Не будемъ говорить о польскихъ членахъ коммиссіи (со стороны поляковъ это уже большой прогрессъ съ 1848 г., что у нихъ нашлись люди, которые признали наконецъ, что Русь въ Галиціи есть, и отдѣльная отъ Польши), ‒ но не можемъ не сказать, что русскіе члены ея, какъ внося подобныя формулы, такъ и подавая за нихъ голоса, явили себя филологами и этнографами, но никакъ не историками, а всего менѣе политиками, какими они только и должны были быть въ коммиссіи, назначенной не ученымъ обществомъ, а политическимъ учрежденіемъ, какъ постоянный комитетъ львовскаго сейма.

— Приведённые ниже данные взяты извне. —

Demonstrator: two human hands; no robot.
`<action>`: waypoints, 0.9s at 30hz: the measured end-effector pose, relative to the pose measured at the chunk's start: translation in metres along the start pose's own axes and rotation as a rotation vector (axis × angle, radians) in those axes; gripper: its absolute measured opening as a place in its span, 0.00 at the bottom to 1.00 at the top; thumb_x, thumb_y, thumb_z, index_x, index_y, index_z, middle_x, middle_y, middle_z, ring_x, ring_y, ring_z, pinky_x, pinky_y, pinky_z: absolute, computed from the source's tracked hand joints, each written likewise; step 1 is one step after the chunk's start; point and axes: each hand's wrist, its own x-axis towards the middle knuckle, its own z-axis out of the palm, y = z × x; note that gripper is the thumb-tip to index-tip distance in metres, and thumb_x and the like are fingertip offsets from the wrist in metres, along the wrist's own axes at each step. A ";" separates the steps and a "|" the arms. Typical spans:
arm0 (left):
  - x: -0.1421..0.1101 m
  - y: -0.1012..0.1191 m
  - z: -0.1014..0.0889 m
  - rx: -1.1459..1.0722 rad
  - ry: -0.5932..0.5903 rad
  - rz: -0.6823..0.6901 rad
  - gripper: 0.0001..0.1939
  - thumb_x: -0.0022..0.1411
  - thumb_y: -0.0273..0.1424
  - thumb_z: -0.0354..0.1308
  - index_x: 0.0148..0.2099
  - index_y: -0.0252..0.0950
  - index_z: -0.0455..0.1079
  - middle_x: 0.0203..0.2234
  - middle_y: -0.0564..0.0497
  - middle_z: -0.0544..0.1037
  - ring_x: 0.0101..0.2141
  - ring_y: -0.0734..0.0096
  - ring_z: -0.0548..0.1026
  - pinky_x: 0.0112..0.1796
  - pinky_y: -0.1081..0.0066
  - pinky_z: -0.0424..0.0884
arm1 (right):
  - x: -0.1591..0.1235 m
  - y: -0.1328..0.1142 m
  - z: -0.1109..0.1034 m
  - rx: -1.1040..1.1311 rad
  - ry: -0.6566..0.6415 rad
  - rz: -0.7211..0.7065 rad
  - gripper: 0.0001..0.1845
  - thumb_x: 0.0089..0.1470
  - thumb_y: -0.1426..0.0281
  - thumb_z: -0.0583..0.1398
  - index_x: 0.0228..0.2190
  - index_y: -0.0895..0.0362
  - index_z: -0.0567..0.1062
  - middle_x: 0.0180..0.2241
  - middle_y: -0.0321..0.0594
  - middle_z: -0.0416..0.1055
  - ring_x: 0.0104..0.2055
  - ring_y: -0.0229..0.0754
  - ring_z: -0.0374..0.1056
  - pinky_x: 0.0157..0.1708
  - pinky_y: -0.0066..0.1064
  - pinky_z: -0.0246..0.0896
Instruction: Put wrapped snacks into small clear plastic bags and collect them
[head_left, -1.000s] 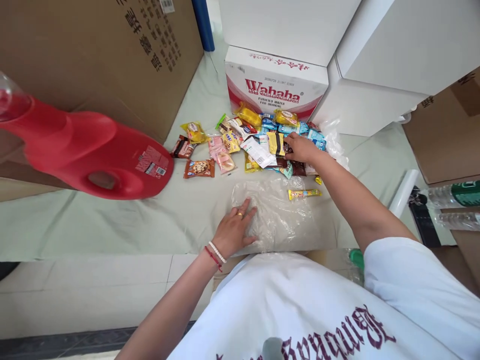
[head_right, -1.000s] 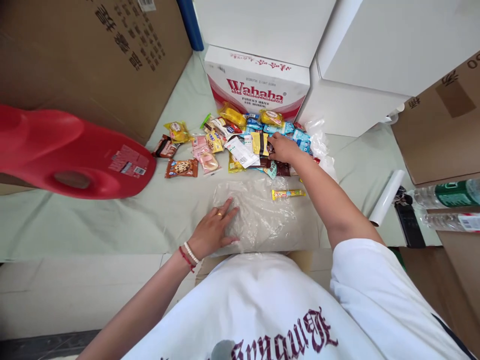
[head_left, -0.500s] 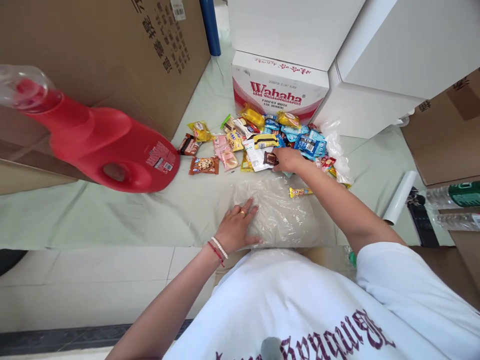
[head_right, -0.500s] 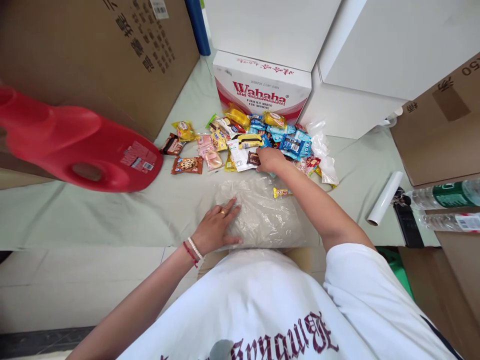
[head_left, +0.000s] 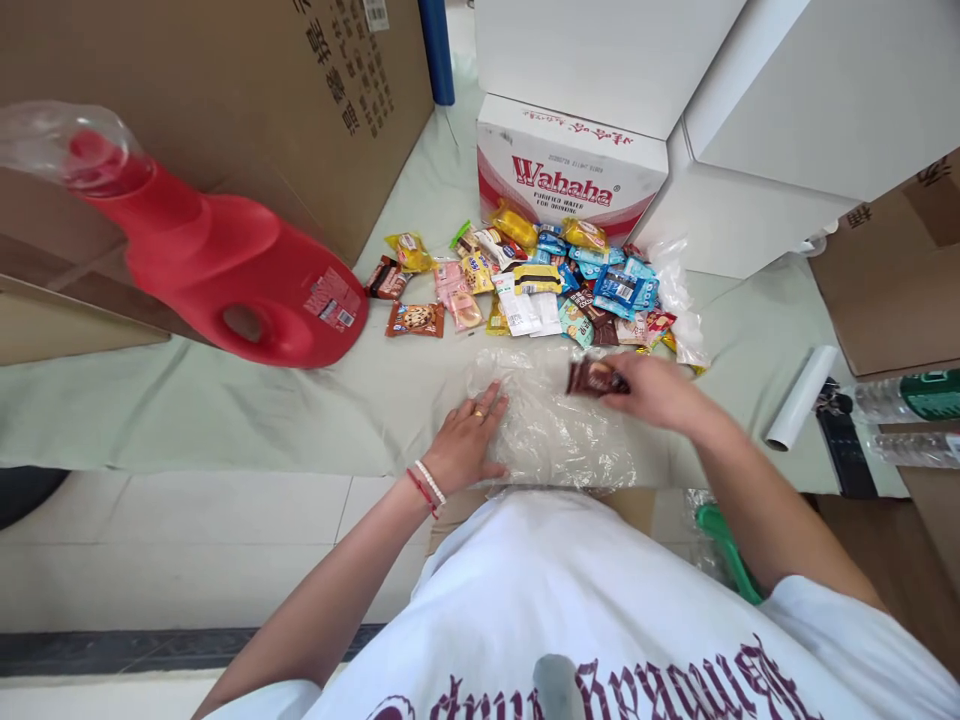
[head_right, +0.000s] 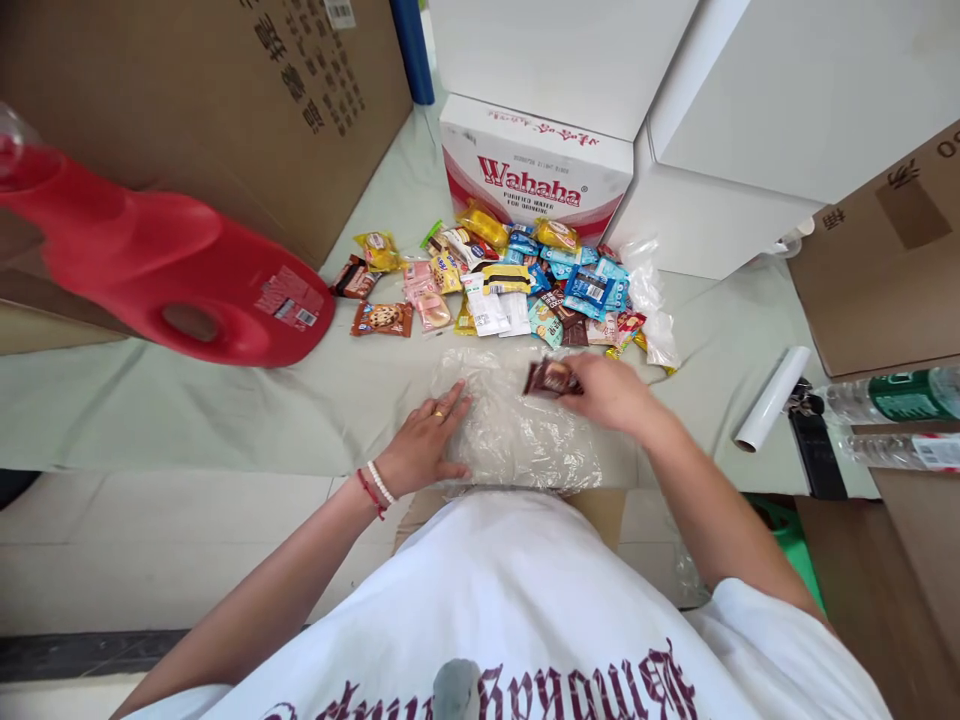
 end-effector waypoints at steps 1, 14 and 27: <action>-0.002 -0.001 0.000 0.004 0.010 -0.002 0.59 0.49 0.46 0.74 0.75 0.37 0.49 0.76 0.38 0.40 0.63 0.42 0.62 0.57 0.52 0.67 | -0.003 -0.016 0.015 0.032 -0.020 -0.072 0.18 0.57 0.62 0.63 0.48 0.54 0.74 0.45 0.43 0.77 0.43 0.47 0.73 0.36 0.30 0.59; -0.040 -0.023 0.035 -0.068 0.283 -0.060 0.44 0.62 0.44 0.63 0.74 0.38 0.51 0.71 0.35 0.58 0.65 0.46 0.64 0.59 0.50 0.62 | 0.001 -0.050 0.071 0.080 0.041 -0.126 0.24 0.59 0.61 0.65 0.55 0.52 0.71 0.53 0.49 0.69 0.53 0.54 0.68 0.43 0.36 0.66; -0.071 -0.024 0.034 -0.064 0.147 0.216 0.44 0.48 0.20 0.54 0.69 0.37 0.62 0.71 0.41 0.59 0.70 0.56 0.58 0.70 0.46 0.43 | 0.015 -0.075 0.086 0.171 0.038 -0.300 0.30 0.58 0.67 0.66 0.60 0.57 0.67 0.56 0.53 0.67 0.57 0.55 0.65 0.53 0.41 0.66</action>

Основаніями для той формулы, служатъ мнѣнія вышепоименованныхъ ученыхъ о самостоятельности малорусскаго языка, коего галицкое нарѣчіе составляетъ одинъ изъ видовъ. Но эти чисто филологическія мнѣнія не ведутъ за собою непремѣнно не только политическихъ, но даже и литературныхъ послѣдствій, ‒ потому что не только политическая особность извѣстной части народности или ея цѣлаго, но даже и литературная, не зависитъ отъ одной только языковой и бытовой особности ея, видной для спеціалистовъ-филологовъ; особность политическая, и даже литературная, зависитъ, кромѣ этнографическихъ и филологическихъ условій, еще и отъ многихъ другихъ: историческихъ, религіозныхъ, экономическихъ, культурныхъ, ‒ а главнымъ образомъ, отъ воли самого народа, проистекающей изъ сознанія, что́ ему полезно, нужно, пріятно, ‒ или какъ бы тамъ ни было, ‒ быть въ единствѣ, политическомъ или литературномъ, съ другимъ народомъ, или въ раздѣльности. А въ данномъ случаѣ на вопросъ объ отношеніяхъ (сходствѣ и различіи) галичанъ къ полякамъ и великоруссамъ, малоруссовъ къ полякамъ и великоруссамъ, самихъ галичанъ къ остальнымъ малоруссамъ, имѣло вліяніе столько условій историческихъ и культурныхъ, что рѣшить всѣ возникающіе въ этихъ отношеніяхъ вопросы только одними филологическими наблюденіями надъ языками поименованныхъ племенъ, нѣтъ никакой возможности" (Т-ов М. Русские в Галиции // Вестник Европы. 1873. Кн. 2. С. 771‒779).